New Oil Discoveries Largely Unaffected by Paris Pact
Large crude oil discoveries in 2016 face uncertain prospects of development for many reasons, but climate change isn’t one of them, at least for the moment.
Climate policies that help countries meet their obligations under the Paris Agreement are likely to have little effect on newly discovered oil fields because the Paris pact all but ignores crude oil consumption and production, experts say. The fate of new oil discoveries hinges mainly on volatile crude oil markets, the availability of oil in existing fields and evolving electric vehicle technology.
An oil drilling rig near Prudhoe Bay, Alaska.
Energy companies in the U.S. have announced major crude oil discoveries that could significantly contribute to greenhouse gas pollution even as U.S. carbon-cutting policies like the Clean Power Plan are contested in court.
Apache Corp. announced in September that it has discovered 3 billion barrels of oil in West Texas and Caelus Energy said in October that it found 6 billion barrels of crude beneath the Arctic Ocean off of Alaska’s North Slope.
If all of the oil in those discoveries is consumed, its carbon dioxide emissions may be roughly equivalent to 70 percent of the U.S.’s total annual carbon dioxide pollution, according to U.S. Department of Energy data. Every billion barrels of oil that are consumed emit roughly the equivalent of about 8 percent of U.S. annual carbon emissions, Energy Information Administration analyst Perry Lindstrom said.
The Paris Agreement, which took effect last month, aims to prevent global warming from exceeding 2°C (3.6°F). Most countries, including the U.S., plan to meet their emissions-cutting obligations primarily by cutting carbon dioxide pollution from coal-fired power plants, adopting more renewable energy sources and using electricity more efficiently. Countries are also adopting emissions and efficiency standards for airplanes, trucks and cars.
Beyond those efforts, little is being done to curb oil demand. Crude oil consumption is expected to remain high until new technology can fully replace oil as a transportation fuel, said Michael Wara, a climate and energy researcher and professor at Stanford University Law School.
A stranded floating oil rig near Kodiak, Alaska, is rescued in 2013.
Credit: U.S. Pacific Command/flickr
“The things that are going to matter in terms of climate are: What can we do with the battery in terms of creating a substitute for that oil to move people around?” he said. “We need to find a better way to do that that’s better than oil.”
Deborah Gordon, director of the energy climate program at the Carnegie Endowment for International Peace, said little was discussed during the Paris climate negotiations that focused directly on the oil sector.

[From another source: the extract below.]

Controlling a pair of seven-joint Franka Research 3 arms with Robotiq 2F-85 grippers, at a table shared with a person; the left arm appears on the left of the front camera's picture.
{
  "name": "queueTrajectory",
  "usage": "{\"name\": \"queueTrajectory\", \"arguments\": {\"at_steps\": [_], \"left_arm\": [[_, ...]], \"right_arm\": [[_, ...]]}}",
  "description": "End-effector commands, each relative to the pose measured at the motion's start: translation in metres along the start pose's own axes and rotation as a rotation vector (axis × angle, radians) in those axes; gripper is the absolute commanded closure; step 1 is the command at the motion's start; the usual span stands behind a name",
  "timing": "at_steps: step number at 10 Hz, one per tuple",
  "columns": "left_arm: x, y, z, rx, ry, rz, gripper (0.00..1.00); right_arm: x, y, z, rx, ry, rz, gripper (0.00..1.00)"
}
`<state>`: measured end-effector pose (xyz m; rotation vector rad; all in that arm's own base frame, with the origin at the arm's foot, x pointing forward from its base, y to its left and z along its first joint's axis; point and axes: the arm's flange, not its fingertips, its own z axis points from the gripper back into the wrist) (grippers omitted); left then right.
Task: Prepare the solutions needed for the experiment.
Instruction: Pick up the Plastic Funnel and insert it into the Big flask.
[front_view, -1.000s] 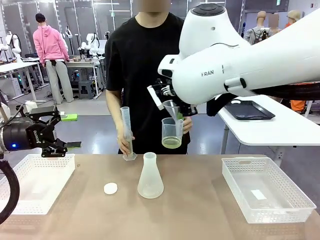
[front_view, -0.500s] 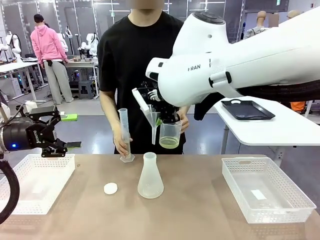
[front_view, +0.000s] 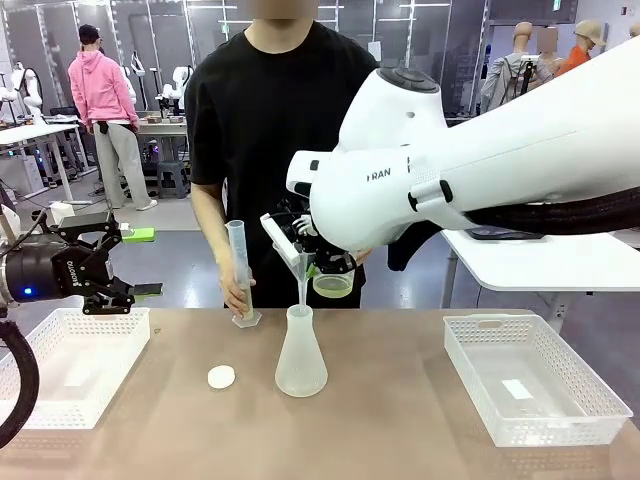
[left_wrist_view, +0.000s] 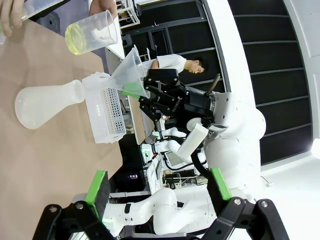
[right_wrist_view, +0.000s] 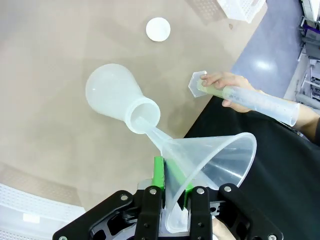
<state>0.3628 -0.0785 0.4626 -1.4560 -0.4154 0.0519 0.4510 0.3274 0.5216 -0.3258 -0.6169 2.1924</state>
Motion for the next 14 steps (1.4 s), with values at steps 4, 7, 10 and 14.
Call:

“For example, the U.S. nationally determined commitment (NDC) only mentions oil by name once in relation to methane emissions, which are only small part of the oil supply chain,” she said. “This is a huge omission.”
Michael Gerrard, director of the Sabin Center for Climate Change Law at Columbia University, said the the Paris Agreement calls for “a balance between anthropogenic emissions by sources and removals by sinks of greenhouse gases,” which implicitly means fossil fuels should be phased out.
“However, the agreement assiduously avoids saying anything explicit about that or about halting oil exploration and development, otherwise some countries would have refused to sign,” Gerrard said. “Achieving the Paris temperature goals and continuing to develop new oil fields are inconsistent, but the Paris Agreement has nothing that in itself will stop this development.”
Only a global shift away from oil as transportation fuel and low oil prices, which are currently hovering around $50 per barrel, will keep large new oil discoveries from being developed — especially in areas that are expensive to drill, Wara said.
The Arctic Ocean is an expensive and hazardous place to develop new oil fields, and low oil prices have forced energy companies to pause drilling new wells there.
“My first thought is, how much is it going to cost to get the oil out of the ground?” he said. “Even shallow offshore (oil fields) in Alaska — I’m skeptical that that oil’s ever going to come out of the ground, but maybe they can get it out inexpensively.”
Much cheaper oil is ready to be pumped from the ground in existing oil fields, Wara said.
Oil production in the U.S. rose dramatically beginning in 2011 as the shale oil boom flooded the market with domestic oil and allowed the U.S. to become the world’s top oil producer — a status the U.S. lost to Saudi Arabia this year. After oil prices collapsed in 2014, U.S. oil production began to fall last year and has been generally generally dropping ever since.
“There are thousands of wells that have been drilled across this country that are not operating because they’re waiting for prices to rise,” Wara said.